A temple where upper castes bow to Dalits
Stories of socially marginalised people not being allowed into places of worship are common in India. In such a scenario, a Dalit family presiding over an Uttar Pradesh temple for ages is nothing short of exemplary.lucknow Updated: Mar 25, 2010 11:16 IST
Stories of socially marginalised people not being allowed into places of worship are common in India. In such a scenario, a Dalit family presiding over an Uttar Pradesh temple for ages is nothing short of exemplary.
It's only Dalits who have been priests of the Kali Mata temple, dedicated to goddess Durga, in Lakhna town in Etawah, some 300 km from Lucknow, ever since the shrine came up around 200 years ago.
"Caste divisions and discrimination may not have given Dalits a place of respectability in society, but here as priests they are revered," Ram Dular Rajbhar, who owns a grocery store in the town, told IANS on phone.
"Be it Brahmins, Thakurs or people from any of the other higher castes, after coming inside the temple, all have to bow before the Dalit priests and touch their feet. For others it may be surprising, but it has become a custom for us," he added.
Situated along the banks of the Yamuna river, the temple is sought after by the residents of Lakhna town for holding marriages, 'mundan' (tonsure ceremony of Hindu children) or other rituals particularly performed by Brahmins or members of the upper caste.
"It's not just a temple. It's a place that is an example of social equality," said Umesh Dixit, who owns several garment shops in Lakhna town.
"People in Lakhna also approach the priests to name their babies as it is believed that names given by Dalit priests would bring good luck and prosperity to the children and their families," he added.
According to locals, there's a story behind the custom of Dalit priests. They say King Jaipal Singh, who got the temple constructed, made it mandatory that the priest of the temple would only be a Dalit.
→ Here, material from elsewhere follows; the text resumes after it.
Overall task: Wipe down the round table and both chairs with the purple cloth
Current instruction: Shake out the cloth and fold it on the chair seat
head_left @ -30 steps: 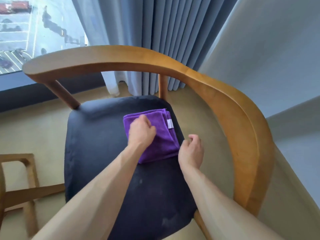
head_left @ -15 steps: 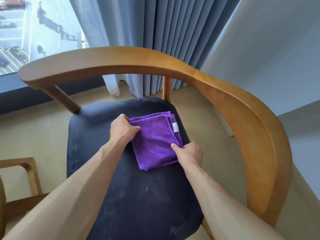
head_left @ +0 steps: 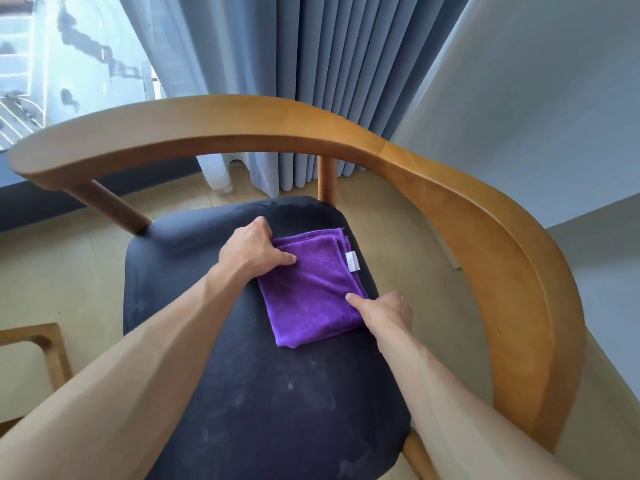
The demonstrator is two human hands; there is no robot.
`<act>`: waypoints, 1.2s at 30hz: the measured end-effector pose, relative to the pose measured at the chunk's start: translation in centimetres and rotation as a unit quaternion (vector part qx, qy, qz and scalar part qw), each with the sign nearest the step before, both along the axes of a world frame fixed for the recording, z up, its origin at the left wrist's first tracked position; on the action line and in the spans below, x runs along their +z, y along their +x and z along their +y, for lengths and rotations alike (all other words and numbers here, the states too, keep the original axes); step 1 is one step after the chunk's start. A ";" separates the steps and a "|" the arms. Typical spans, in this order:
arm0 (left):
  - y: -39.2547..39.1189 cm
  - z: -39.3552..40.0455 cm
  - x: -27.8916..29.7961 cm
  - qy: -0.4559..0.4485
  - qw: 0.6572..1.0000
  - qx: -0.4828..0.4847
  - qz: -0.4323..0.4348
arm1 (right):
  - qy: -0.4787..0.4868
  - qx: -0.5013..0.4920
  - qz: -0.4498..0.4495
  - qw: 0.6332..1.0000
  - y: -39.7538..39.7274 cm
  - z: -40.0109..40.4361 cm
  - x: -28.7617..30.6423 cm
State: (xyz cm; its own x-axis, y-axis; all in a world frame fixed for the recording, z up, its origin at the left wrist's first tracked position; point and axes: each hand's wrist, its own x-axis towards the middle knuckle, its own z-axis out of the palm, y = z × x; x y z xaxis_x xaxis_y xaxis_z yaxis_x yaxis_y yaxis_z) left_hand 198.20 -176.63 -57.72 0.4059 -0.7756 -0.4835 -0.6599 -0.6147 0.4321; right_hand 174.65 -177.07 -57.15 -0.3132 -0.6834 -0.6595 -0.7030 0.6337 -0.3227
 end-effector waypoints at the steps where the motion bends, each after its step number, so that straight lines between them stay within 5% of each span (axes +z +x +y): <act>1: -0.4 -0.4 0.2 0.003 0.999 -0.040 -0.026 | 0.014 -0.024 -0.008 1.000 0.2 0.1 0.1; 7: -4.1 -2.6 0.1 -0.050 0.953 -0.258 -0.151 | 0.030 -0.115 -0.033 0.992 1.4 2.0 0.3; 12: -5.2 -5.3 -0.5 -0.008 0.952 -0.235 -0.197 | 0.012 -0.117 -0.019 0.993 1.8 2.3 -0.2; 16: -5.6 -4.5 -1.3 -0.024 0.946 -0.239 -0.218 | 0.010 -0.245 -0.079 0.966 1.7 3.3 -0.8; 20: -4.3 -4.6 -0.2 0.005 0.961 -0.241 -0.137 | 0.061 -0.386 -0.188 0.901 2.6 4.1 -1.0; 28: -2.2 -5.8 1.8 0.188 0.966 -0.176 0.029 | 0.078 -0.393 -0.283 0.872 4.4 3.4 -1.0; 32: 0.4 -4.6 2.8 0.202 0.963 -0.147 0.099 | -0.024 -0.311 -0.273 0.910 5.3 2.8 -0.6; 36: 3.3 -0.9 5.2 0.084 0.944 -0.022 0.319 | -0.108 -0.124 -0.308 0.937 5.3 1.4 2.2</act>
"While the construction of the temple was under way, Jaipal Singh noticed a Dalit labourer, Chhotelal, was being assaulted by a group of upper caste people for touching the idol that was to be placed inside the temple," said another resident Ram Raksha Pandey, who owns an eating joint in Lakhna.
"Jaipalji soon intervened in the matter and said only Chhotelal and his family would be taking care of the temple after its construction. Since then, the practice has been alive," he added.
At present two brothers, Ashok Kumar, 43, and Akhilesh Kumar, 45, who are fourth generation descendants of Chhotelal are the priests at the temple.